Records from a data source:

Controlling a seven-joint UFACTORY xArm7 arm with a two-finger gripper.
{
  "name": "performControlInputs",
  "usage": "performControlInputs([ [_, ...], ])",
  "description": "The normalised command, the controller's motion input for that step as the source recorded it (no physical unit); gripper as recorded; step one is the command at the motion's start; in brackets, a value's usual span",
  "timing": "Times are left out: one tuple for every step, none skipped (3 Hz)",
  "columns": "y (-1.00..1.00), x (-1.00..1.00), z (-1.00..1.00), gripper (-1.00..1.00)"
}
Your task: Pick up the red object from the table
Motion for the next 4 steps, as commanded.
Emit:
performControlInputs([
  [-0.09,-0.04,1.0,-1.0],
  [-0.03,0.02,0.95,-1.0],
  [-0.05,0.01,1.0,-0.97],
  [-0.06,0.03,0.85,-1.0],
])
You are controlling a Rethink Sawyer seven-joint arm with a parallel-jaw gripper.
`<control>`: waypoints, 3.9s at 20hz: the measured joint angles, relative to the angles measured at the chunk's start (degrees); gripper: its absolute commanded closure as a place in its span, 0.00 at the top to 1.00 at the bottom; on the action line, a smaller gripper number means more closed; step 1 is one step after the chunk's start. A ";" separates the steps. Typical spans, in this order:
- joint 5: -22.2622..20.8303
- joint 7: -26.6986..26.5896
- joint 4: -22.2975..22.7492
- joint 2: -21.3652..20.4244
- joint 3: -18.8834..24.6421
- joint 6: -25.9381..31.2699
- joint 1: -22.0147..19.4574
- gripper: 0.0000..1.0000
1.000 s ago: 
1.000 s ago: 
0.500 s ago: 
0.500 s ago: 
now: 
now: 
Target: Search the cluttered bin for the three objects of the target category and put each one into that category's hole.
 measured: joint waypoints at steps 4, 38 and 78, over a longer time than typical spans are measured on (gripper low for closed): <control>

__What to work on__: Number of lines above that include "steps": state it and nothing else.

__Solution to the exercise__: 3